_PROBLEM REQUIREMENTS_
Your answer must be an exact copy of the data below, minus any pictures.

_AVAILABLE DATA_

------------------------------------------------------------------------

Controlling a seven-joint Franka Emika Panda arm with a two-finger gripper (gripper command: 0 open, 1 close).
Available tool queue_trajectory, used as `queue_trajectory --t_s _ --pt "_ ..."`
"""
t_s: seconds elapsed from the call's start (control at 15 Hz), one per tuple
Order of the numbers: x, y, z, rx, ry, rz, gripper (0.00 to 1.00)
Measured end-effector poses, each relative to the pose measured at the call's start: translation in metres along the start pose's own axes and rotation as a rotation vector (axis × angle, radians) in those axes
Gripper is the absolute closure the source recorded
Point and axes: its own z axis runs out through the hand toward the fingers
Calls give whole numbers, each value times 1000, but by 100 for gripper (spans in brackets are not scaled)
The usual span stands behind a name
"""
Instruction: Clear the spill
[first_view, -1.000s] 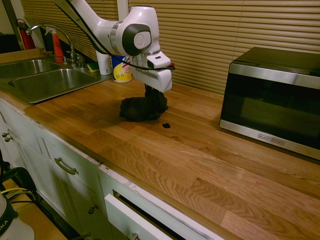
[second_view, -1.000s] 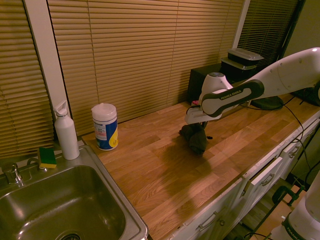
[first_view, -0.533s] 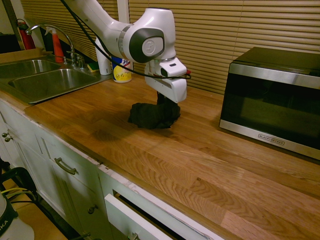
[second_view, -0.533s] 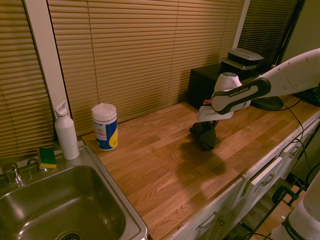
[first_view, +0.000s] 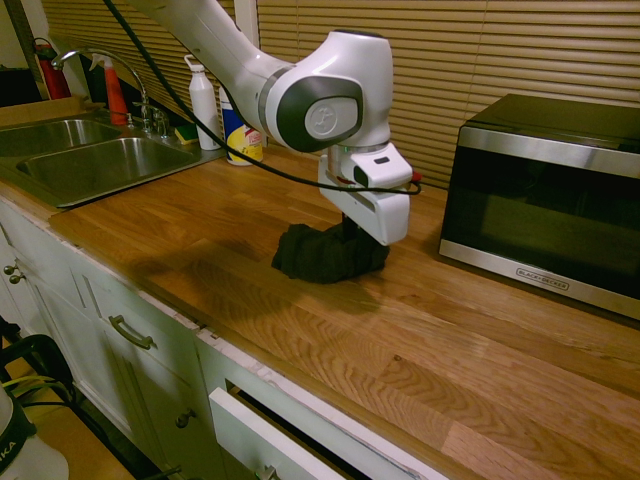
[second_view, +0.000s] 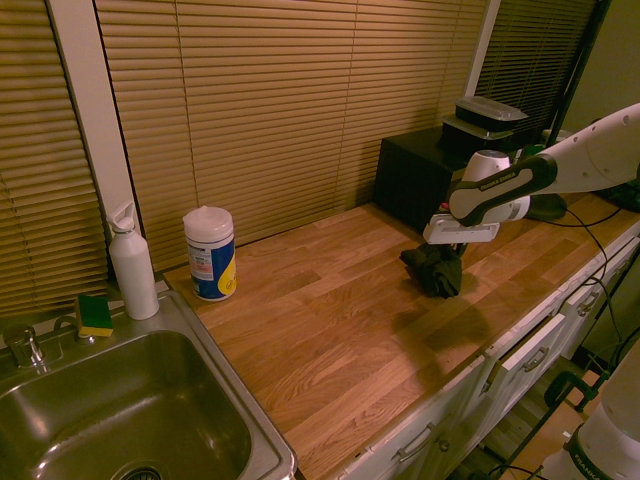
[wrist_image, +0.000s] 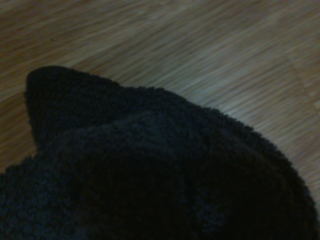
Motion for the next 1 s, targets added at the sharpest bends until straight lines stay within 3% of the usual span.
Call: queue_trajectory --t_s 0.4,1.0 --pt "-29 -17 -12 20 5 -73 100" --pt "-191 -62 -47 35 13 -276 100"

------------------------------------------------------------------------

_ANSWER FOR THE TASK_
Controlling a seven-joint Franka Emika Panda arm with a two-finger gripper (gripper command: 0 open, 1 close).
Available tool queue_trajectory, used as `queue_trajectory --t_s _ --pt "_ ..."`
"""
t_s: seconds elapsed from the call's start (control at 15 Hz), one per tuple
Order of the numbers: x, y, z, rx, ry, rz, gripper (0.00 to 1.00)
Measured end-effector poses, each relative to the pose measured at the call's start: translation in metres along the start pose's own axes and rotation as a rotation vector (axis × angle, radians) in those axes
Gripper is the absolute closure the source recorded
Point and axes: its own z axis runs out through the hand toward the fingers
Calls give whole numbers, each value times 1000, but by 100 for gripper (spans in brackets are not scaled)
The usual span stands behind a name
"""
Instruction: Clear the spill
[first_view, -1.000s] 
[second_view, -1.000s] 
[first_view, -0.533s] 
[second_view, -0.533s] 
[first_view, +0.000s] 
[second_view, +0.000s] 
[wrist_image, +0.000s] 
Motion for the next 1 s, targets added at the sharpest bends until straight lines stay within 3% of the usual span.
Call: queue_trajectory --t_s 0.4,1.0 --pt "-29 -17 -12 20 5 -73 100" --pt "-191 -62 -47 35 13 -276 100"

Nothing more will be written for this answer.